On a daily basis, technology news sites tout statistics of Pinterest’s meteoric rise. In January, Pinterest users spent an average of 89 minutes on the site. (By comparison, Twitter users were there for 21 minutes and users of the job-themed social network
LinkedIn spent 17 minutes on the site.) In March, it became the third most popular social media site in the United States, behind Facebook and Twitter. Pinterest users in the United States are reportedly mostly women between 25 and 34, and top brands on the site include Etsy, Kate Spade and HGTV.
Call it superficial window shopping if you want, but MPRC’s Rutledge argues that sites such as Pinterest can provide some insight into what makes that colleague down the hall tick.
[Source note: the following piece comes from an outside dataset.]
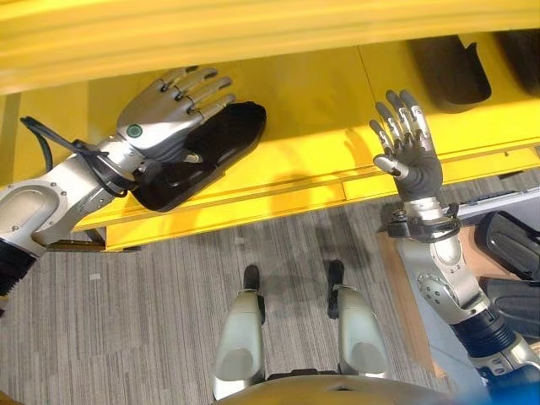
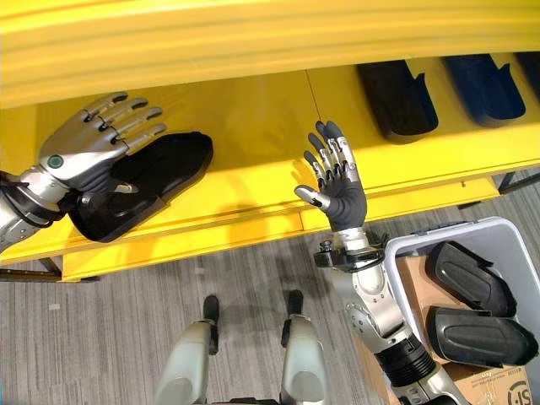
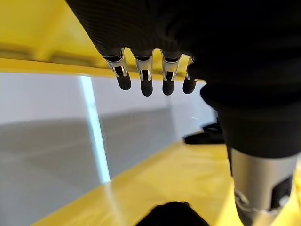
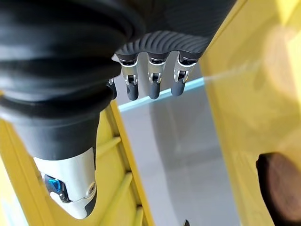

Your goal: Move parts from the plastic box to the shelf.

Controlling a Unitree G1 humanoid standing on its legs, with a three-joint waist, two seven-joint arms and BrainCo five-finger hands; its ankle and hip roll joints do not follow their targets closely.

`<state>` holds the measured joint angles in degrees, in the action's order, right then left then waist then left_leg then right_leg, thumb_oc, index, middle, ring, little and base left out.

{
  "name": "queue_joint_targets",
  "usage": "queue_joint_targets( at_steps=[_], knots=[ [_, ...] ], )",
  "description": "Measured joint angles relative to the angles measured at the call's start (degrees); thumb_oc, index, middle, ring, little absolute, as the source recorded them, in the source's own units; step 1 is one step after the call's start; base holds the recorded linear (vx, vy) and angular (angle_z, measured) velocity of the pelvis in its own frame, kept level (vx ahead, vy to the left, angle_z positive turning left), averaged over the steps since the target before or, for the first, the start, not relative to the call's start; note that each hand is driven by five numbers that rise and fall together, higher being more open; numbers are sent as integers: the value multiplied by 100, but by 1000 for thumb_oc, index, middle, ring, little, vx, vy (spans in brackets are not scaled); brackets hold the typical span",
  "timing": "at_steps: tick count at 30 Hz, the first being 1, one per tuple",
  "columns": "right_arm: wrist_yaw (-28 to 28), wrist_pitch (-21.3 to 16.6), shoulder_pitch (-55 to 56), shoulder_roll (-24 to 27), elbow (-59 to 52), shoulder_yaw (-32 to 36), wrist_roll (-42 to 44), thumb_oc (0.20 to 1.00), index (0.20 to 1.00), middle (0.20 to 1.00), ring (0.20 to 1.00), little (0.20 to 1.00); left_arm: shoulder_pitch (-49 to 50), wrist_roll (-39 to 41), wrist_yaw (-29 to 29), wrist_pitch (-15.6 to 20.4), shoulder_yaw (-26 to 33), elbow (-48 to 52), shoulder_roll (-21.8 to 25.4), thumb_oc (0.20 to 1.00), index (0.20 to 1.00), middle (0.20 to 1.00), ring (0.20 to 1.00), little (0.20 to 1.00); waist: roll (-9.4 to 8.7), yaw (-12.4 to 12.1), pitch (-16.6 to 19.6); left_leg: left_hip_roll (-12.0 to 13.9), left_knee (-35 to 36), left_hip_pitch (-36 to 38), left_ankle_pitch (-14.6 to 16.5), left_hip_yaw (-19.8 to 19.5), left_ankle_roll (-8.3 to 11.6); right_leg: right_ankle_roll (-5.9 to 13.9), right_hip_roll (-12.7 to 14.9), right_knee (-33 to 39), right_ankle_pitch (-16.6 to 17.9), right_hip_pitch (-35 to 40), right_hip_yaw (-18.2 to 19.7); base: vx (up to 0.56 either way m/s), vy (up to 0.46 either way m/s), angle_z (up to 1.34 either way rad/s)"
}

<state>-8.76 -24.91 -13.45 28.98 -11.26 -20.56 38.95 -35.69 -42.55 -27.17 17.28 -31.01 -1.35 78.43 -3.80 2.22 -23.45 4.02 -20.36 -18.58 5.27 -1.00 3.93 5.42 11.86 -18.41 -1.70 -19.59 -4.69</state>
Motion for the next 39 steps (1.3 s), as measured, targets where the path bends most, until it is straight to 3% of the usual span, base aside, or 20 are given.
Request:
queue_joint_targets(
  at_steps=[1, 10, 20, 31, 35, 36, 39],
  knots=[
    [81, 0, 12, 75, 20, -10, 18, 1000, 1000, 1000, 1000, 1000, -287, -210, 117, 61, -559, -65, 266, 1000, 1000, 1000, 1000, 1000, 6, 36, -4, 5, 18, 50, 4, 80, -1, 8, -12, 27, 19, 0, 90, 12, 13, -21],
    [193, 9, 270, 89, 171, 18, 18, 1000, 1000, 1000, 1000, 1000, -617, -437, 479, 203, -1355, -474, 389, 1000, 1000, 1000, 1000, 1000, 57, 122, -22, 13, 29, 61, 7, 121, 2, 9, -23, 41, 27, -15, 134, 1, 2, -3],
    [346, 17, 682, 88, 218, 268, 21, 1000, 1000, 1000, 1000, 1000, -750, -594, 565, 85, -1374, -1475, 359, 1000, 1000, 1000, 1000, 1000, 173, 144, -53, 13, 32, 55, 8, 226, 1, -10, -24, 36, 43, -91, 234, 3, 4, -5],
    [421, 35, 898, 86, 218, 453, 24, 1000, 1000, 1000, 1000, 1000, -832, -591, 769, 86, -1488, -1463, 307, 1000, 1000, 1000, 1000, 1000, 193, 275, -65, 23, 22, 11, 20, 320, -1, -9, -34, 3, 44, -203, 321, 10, 0, -3],
    [439, 45, 922, 92, 217, 458, 24, 1000, 1000, 1000, 1000, 1000, -870, -643, 860, 75, -1698, -1709, -156, 1000, 1000, 1000, 1000, 1000, 200, 340, -75, 63, 13, -52, 42, 379, 9, -17, -90, -22, 44, -328, 403, 1, 8, -9],
    [454, 59, 889, 93, 202, 447, 24, 1000, 1000, 1000, 1000, 1000, -1032, -693, 948, 32, -2097, -1934, -321, 1000, 1000, 1000, 1000, 1000, 236, 360, -125, 63, 13, -63, 45, 404, 14, -21, -92, -41, 41, -365, 427, -8, 14, -12],
    [460, 77, 893, 104, 203, 461, 32, 1000, 1000, 1000, 1000, 1000, -1096, -860, 1056, 34, -2239, -2092, -383, 1000, 1000, 1000, 1000, 1000, 250, 371, -285, 82, 12, -68, 45, 455, 14, -16, -119, -59, 59, -399, 474, -4, 4, -9]
  ],
)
“There’s a way of self-discovering as a way of sharing because you’re not overtly saying ‘I Love Trees’ or whatever,” says Rutledge. Much like body language, “you’re leaving it for people to infer.”
So, yes, sharing your love for the new Gregory Parkinson line at Anthropologie or Frye boots says a lot without giving away your entire psychological store. This you-figure-it-out mentality could be precisely what’s needed in a social media landscape of ever-changing privacy settings where our professional, home and social lives are all intertwined online — these visual sites give us the affirmation fix we crave without the cost of committing our thoughts to text.
“Social networks and apps remind me of show-and-tell days in elementary school where I choose what I want the world to see, but I also pick what I want to keep private,” says Brian Hernandez, culture editor for social media news site Mashable. “I think that’s a smart way to look at social media. Our online presence should be an extension of who we are, [but] it’s not what defines us.”
It helps that Pinterest and sites like it are on trend, as social media is quickly moving toward a more image-oriented landscape that not only simplifies but speeds up the mental affirmation process. Just as in a clothing store when you instantly get a sense of outfits to take to the dressing room, social sites’ photographic displays help us instantly decide if we find an image to be pleasing, pretty or interesting. Facebook, for example, has incorporated a visual timeline and recently acquired the mobile application Instagram, a photo retouching tool that bathes otherwise average closet-raid photo shoots in patinas of soft, faux-vintage light. You can even view your Facebook page in a Pinterest-style manner with the Pinview application. Twitter allows photos and videos to appear in updates, and the microblogging site Tumblr makes it easy to share and re-share content with a quick click.
“There’s suddenly what’s being referred to as the visual multiplier,” says Alexis Madrigal, a senior editor at the Atlantic who covers technology. “It’s easier to share and pass around photos and videos than it is to pass around text. … When we’re talking about people who are processing information quickly, the idea that a photo is a thousand words might actually be provably true.”